You can try it out easily enough:
$ cd []
$ ls
Enumerable#methods:
all? collect_concat each_entry each_with_object find group_by interpose max min minmax_by original_grep slice_before to_set
any? detect each_slice entries find_all index_by lazy max_by min_by none? partition sort_by to_table
chunk each_cons each_with_index exclude? flat_map inject many? member? minmax one? reduce sum to_text_table
JSON::Ext::Generator::GeneratorMethods::Array#methods: to_json_without_active_support_encoder
Resourceful::Serialize::Array#methods: serialize to_serializable
Array#methods:
& clear each grep paginate reverse! slice! to_json_with_active_support_encoder
* collect each_index hash permutation reverse_each sort to_liquid
+ collect! empty? in_groups place rindex sort! to_param
- combination eql? in_groups_of pop rotate sort_by! to_query
<< compact extract_options! include? prepend rotate! split to_s
<=> compact! fetch index pretty_print sample take to_sentence
== concat fifth insert pretty_print_cycle second take_while to_xml
[] count fill inspect product select third transpose
[]= cycle find_index join push select! to uniq
abbrev dclone first keep_if rassoc shelljoin to_a uniq!
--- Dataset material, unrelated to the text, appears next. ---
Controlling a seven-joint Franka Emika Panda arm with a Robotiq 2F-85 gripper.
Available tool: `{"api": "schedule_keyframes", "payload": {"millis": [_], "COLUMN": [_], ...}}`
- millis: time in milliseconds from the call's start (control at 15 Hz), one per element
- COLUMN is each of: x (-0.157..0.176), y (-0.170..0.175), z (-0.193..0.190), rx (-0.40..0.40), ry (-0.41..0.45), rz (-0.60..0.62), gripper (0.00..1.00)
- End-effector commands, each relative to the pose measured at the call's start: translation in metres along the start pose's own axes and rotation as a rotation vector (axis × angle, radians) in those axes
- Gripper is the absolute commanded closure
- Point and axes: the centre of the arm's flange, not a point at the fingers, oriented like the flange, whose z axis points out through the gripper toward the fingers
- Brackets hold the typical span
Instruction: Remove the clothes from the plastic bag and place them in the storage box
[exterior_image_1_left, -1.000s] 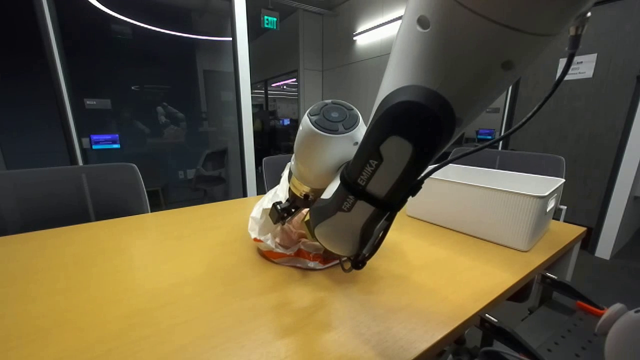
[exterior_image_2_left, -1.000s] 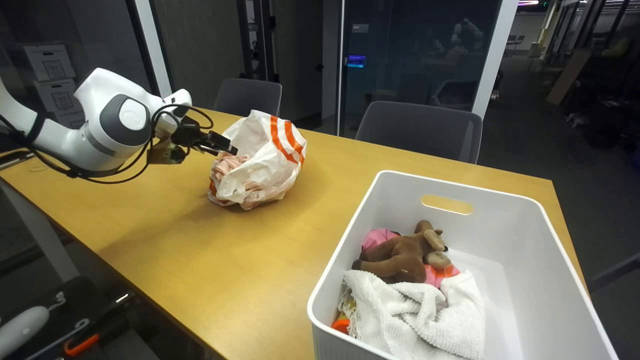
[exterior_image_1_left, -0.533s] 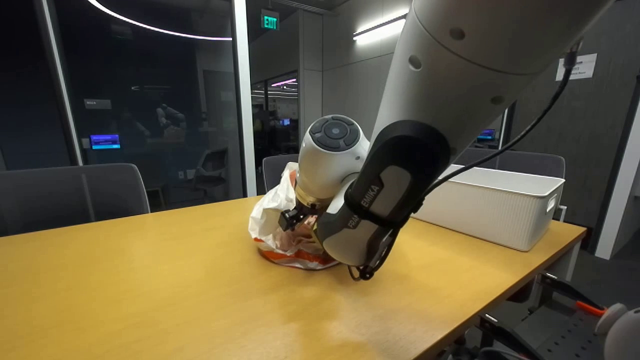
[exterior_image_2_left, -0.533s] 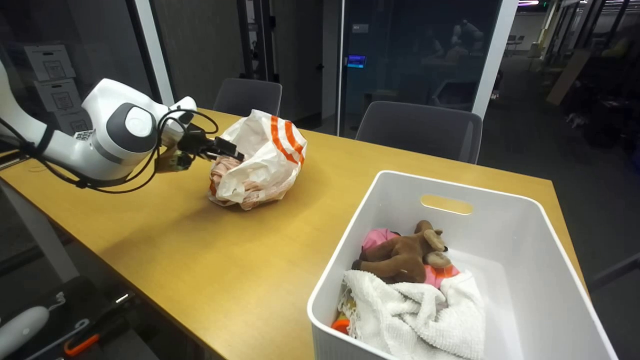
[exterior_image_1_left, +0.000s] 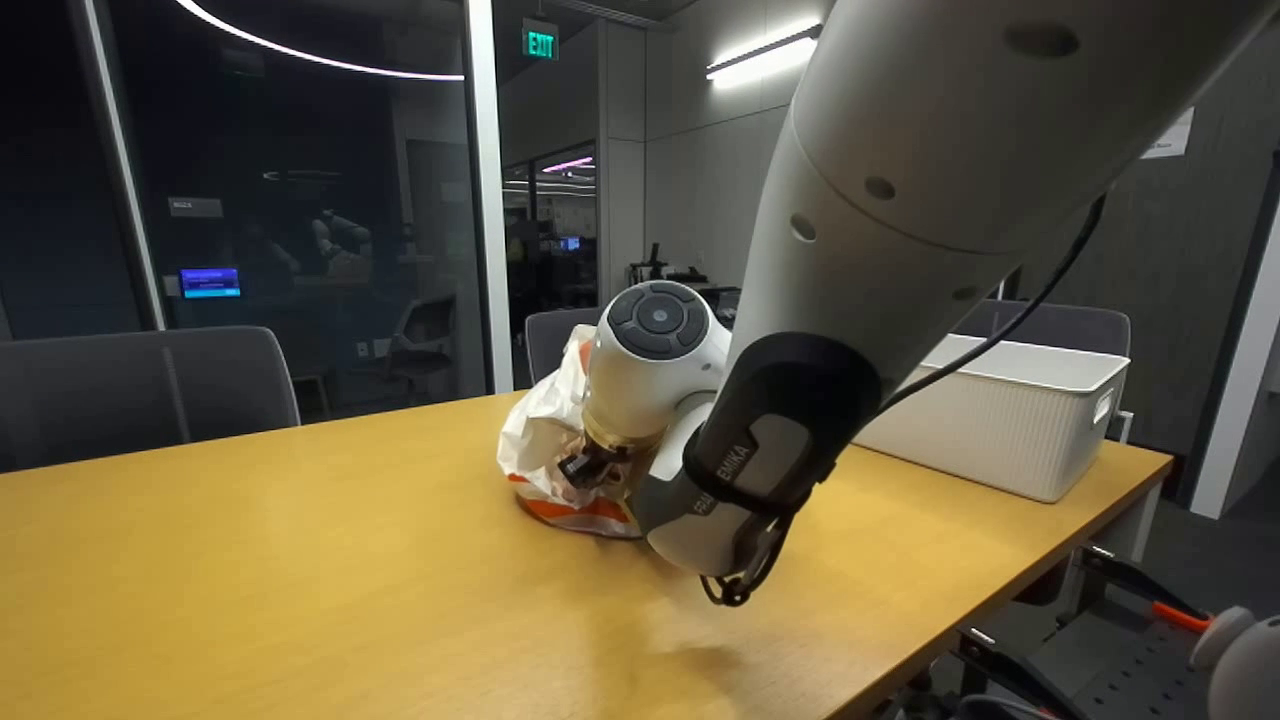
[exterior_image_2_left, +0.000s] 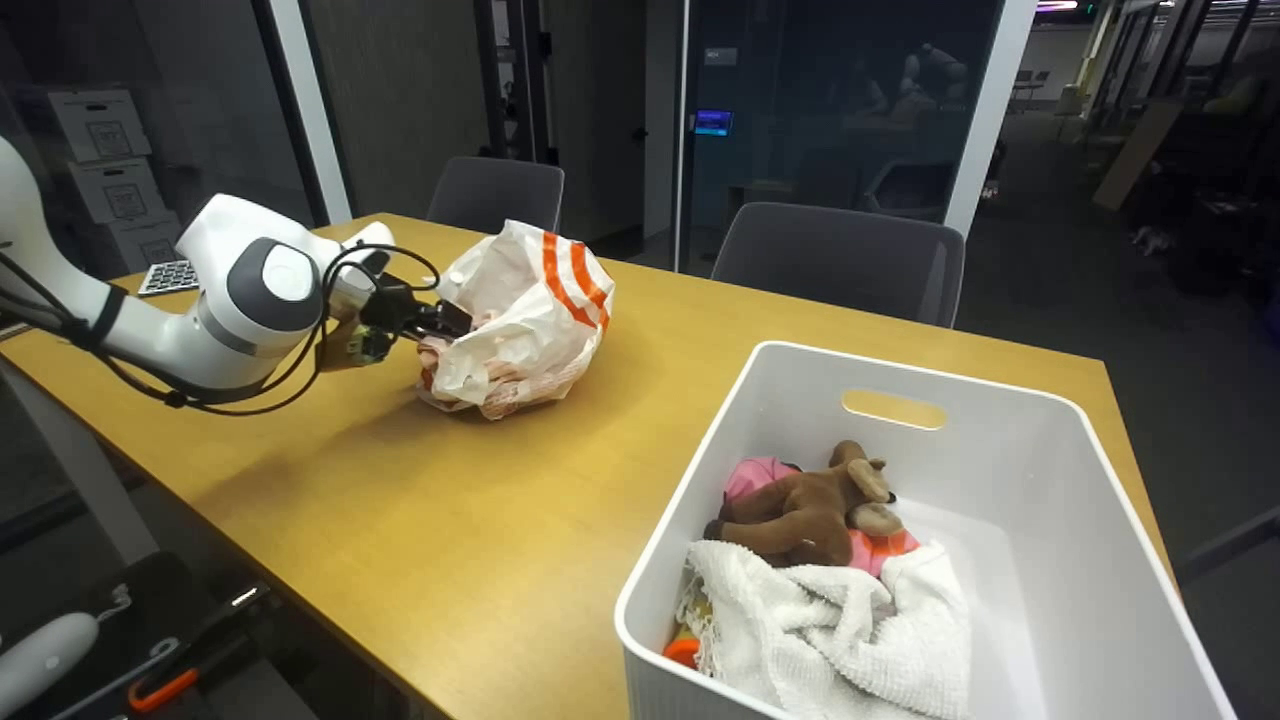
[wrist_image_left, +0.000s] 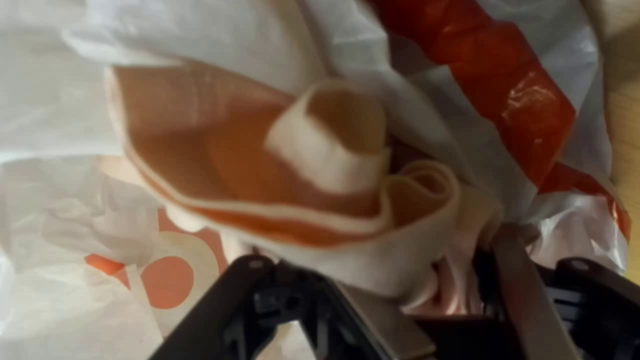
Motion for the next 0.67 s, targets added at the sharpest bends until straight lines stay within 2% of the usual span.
{"api": "schedule_keyframes", "payload": {"millis": [0,200,267,400,600], "x": [0.006,0.009,0.012,0.02,0.043], "y": [0.004,0.012,0.017,0.028,0.052], "z": [0.004,-0.006,-0.012,-0.025,-0.049], "rx": [-0.008,0.001,0.013,0.042,0.084], "ry": [0.03,-0.002,-0.021,-0.057,-0.075], "rz": [0.017,0.026,0.034,0.061,0.14], "gripper": [0.72,0.95,0.99,0.95,0.96]}}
append deep_dup flatten last reject shift to_ary unshift
as_json delete flatten! length reject! shuffle to_csv values_at
assoc delete_at forty_two map repeated_combination shuffle! to_default_s xss_aware_to_sentence
at delete_if fourth map! repeated_permutation shuffle_with_seed! to_formatted_s zip
blank? drop from options replace size to_h |
bsearch drop_while frozen? pack reverse slice to_json
self.methods: __pry__
locals: _ __ _dir_ _ex_ _file_ _in_ _out_ _pry_
echo -ne \a
What's this gibberish?! That gibberish is part of my pry prompt. Just like you can configure your shell's prompt, you can configure the pry prompt.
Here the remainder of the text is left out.